WORK TO COMPLETE:
Omit every picture and return the rest of the data unaltered.

DATA EXCERPT Start Marker

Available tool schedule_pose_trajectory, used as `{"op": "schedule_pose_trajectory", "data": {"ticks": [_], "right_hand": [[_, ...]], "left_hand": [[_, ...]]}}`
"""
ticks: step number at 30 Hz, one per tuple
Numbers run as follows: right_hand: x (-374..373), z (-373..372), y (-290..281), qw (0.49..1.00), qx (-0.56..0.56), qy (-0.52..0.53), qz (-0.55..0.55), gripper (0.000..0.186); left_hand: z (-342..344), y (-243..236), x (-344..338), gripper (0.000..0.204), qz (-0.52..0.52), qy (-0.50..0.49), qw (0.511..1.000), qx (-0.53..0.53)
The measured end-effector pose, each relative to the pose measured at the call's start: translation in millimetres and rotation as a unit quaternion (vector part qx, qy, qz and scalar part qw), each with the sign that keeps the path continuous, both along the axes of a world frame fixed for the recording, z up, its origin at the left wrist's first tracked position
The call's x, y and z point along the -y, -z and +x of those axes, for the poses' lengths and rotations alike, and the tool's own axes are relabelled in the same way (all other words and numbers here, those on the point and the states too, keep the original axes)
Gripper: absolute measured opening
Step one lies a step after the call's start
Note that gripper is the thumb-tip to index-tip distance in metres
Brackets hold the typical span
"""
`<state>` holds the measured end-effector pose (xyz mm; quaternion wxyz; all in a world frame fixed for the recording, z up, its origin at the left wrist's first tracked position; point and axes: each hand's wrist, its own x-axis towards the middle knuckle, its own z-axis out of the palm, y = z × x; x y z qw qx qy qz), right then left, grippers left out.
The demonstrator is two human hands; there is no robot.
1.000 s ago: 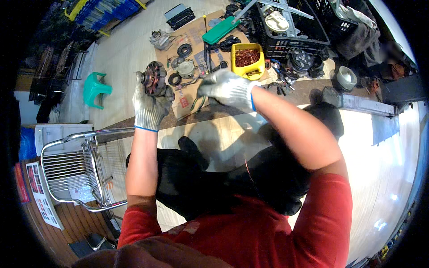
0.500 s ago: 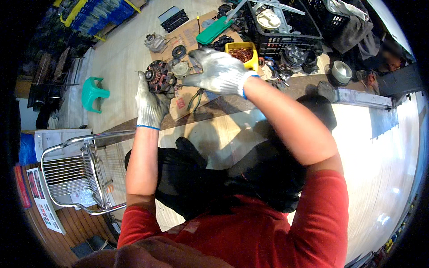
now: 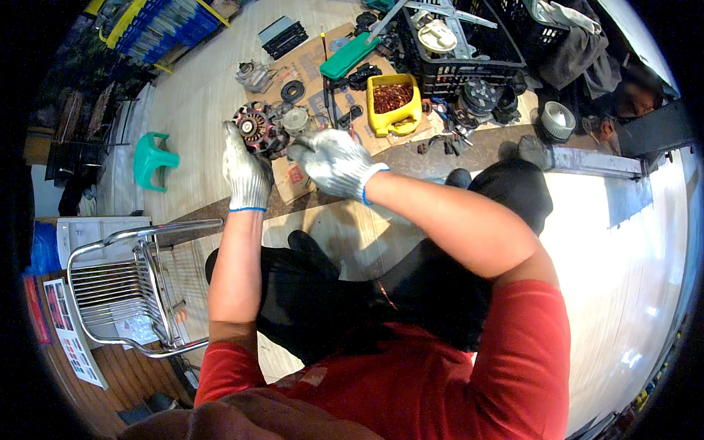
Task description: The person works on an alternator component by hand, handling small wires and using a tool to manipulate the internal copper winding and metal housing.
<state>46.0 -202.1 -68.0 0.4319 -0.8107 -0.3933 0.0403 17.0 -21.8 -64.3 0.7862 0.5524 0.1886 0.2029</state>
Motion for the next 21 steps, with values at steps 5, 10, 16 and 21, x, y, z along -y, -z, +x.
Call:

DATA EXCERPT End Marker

EXERCISE RESULT:
Available tool schedule_pose_trajectory, used as `{"op": "schedule_pose_trajectory", "data": {"ticks": [_], "right_hand": [[_, ...]], "left_hand": [[_, ...]]}}`
"""
ticks: step number at 30 Hz, one per tuple
Numbers run as follows: right_hand: x (-374..373), z (-373..372), y (-290..281), qw (0.49..1.00), qx (-0.56..0.56), qy (-0.52..0.53), qz (-0.55..0.55), gripper (0.000..0.186); left_hand: z (-342..344), y (-243..236), x (-344..338), gripper (0.000..0.204), qz (-0.52..0.52), qy (-0.50..0.49), qw (0.511..1.000), qx (-0.53..0.53)
The measured end-effector pose, each relative to the pose measured at the call's start: translation in millimetres and rotation as a unit quaternion (vector part qx, qy, qz and scalar part qw), each with the sign that keeps the path continuous, both along the axes of a world frame fixed for the recording, z up, its origin at the left wrist's first tracked position
The call's x, y and z point along the -y, -z and +x of those axes, for the poses' lengths and rotations alike, and the tool's own axes are relabelled in the same way (all other words and numbers here, those on the point and the states too, keep the original axes)
Gripper: absolute measured opening
Step one lies a step after the call's start
Note that gripper is the thumb-tip to index-tip distance in metres
Brackets hold the typical span
"""
`<state>` holds the measured end-effector pose (xyz mm; quaternion wxyz; all in a world frame fixed for the recording, z up, its origin at the left wrist's first tracked position; point and axes: each hand's wrist, its own x-axis towards the middle knuckle, its own z-axis out of the palm, y = z × x; x y z qw qx qy qz), right then left, grippers left out.
The demonstrator is two human hands; there is no robot.
1.000 s ago: 
0.500 s ago: 
now: 
Task description: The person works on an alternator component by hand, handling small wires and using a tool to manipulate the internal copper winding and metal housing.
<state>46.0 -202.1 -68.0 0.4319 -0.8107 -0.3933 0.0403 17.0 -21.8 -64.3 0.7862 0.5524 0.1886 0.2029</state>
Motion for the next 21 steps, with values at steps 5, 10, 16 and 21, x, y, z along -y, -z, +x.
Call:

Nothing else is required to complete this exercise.